First of all, I downloaded model from www.llama.com. You are suggested to install Llama Cli first and you can download Llama from Meta or Hugging Face. https://github.com/meta-llama/llama-models

%llama model list

The command above will give you the list of models you can download as below.

After downloading required models. You can install llama-stack to start your local service from your machine. It is possible to start local service with Docker or Conda. When I tried with both of them, I got so many warnings about libraries. So, I tried to alternative of Ollama. (https://ollama.com/)

Ollama makes if possible to run many models in your local machine. Llama 3.2 11B Vision is not supported by the current version of Ollama. So, I have to download prerelease version of Ollama 0.4.0-rc5. You will need at least version 4.0 for Llama Vision.

I was not successful with OMR but I gave me this response when I tested with one of math image as below.

%ollama run x/llama3.2-vision:latest "Can you describe this image?: /path/math.png"
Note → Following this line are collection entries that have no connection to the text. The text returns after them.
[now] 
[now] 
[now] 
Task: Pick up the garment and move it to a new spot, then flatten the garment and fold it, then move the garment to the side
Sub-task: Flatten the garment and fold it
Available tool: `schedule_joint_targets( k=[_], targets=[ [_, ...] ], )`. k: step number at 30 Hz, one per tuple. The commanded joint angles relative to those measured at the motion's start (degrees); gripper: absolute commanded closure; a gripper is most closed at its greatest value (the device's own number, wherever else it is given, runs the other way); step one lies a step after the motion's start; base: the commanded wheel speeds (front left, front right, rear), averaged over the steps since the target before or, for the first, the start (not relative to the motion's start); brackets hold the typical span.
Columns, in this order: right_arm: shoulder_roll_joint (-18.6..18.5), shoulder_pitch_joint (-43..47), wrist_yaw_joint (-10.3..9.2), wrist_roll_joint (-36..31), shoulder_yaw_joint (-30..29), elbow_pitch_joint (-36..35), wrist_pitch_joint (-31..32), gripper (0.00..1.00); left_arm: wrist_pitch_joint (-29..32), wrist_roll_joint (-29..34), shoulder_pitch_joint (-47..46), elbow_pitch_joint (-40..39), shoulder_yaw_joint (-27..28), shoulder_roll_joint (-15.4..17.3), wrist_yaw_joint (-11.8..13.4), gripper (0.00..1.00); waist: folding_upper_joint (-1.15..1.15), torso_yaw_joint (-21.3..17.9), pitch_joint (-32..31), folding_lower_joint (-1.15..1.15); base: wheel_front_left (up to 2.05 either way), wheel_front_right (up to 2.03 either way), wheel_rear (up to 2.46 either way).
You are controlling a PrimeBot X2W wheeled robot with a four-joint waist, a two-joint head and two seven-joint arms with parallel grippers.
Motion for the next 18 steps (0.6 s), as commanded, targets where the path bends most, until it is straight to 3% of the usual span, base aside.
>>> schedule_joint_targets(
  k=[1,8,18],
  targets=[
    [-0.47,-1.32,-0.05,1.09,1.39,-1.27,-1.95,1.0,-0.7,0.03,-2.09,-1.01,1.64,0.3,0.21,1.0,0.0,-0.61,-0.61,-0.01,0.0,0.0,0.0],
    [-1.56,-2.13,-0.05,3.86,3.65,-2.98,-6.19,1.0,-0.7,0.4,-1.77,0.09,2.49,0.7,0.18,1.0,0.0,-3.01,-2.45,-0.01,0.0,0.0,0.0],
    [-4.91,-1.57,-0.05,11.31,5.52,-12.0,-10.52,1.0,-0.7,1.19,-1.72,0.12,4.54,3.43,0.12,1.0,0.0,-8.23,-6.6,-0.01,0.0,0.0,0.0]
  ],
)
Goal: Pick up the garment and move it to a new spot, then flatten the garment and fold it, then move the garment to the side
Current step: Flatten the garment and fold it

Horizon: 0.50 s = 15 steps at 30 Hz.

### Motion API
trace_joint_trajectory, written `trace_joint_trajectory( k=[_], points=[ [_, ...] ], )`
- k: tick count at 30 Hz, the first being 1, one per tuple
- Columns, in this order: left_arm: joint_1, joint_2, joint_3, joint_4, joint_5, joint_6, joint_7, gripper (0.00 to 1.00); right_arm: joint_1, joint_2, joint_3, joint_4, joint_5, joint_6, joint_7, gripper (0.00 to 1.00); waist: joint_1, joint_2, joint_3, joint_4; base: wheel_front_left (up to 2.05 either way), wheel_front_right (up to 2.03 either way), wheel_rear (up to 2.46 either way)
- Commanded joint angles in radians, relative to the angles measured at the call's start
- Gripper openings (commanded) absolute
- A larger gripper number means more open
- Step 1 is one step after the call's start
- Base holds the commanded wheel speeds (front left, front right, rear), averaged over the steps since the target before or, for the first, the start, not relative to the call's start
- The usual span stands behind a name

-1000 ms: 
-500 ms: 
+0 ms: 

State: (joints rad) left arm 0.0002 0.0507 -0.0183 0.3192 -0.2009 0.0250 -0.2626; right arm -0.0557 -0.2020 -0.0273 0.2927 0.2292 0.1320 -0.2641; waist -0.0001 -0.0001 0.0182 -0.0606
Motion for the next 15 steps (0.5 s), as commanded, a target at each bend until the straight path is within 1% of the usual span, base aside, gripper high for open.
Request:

Added image '/path/math.png'
The image depicts a triangle with two angles labeled and one side labeled. The angle at the top of the triangle is 20 degrees, and the angle on the right side of the triangle is 60 degrees. The side opposite the 20-degree angle is labeled "A", the side opposite the 60-degree angle is labeled "B", and the hypotenuse (the side opposite the right angle) is 
labeled "C".

It looks to be good enough to be alt text for accessibility of web pages. Sometimes, it gave me “!!!!!!!!!!!!!!!!!!!!!!!” as response but I am not sure what it meant.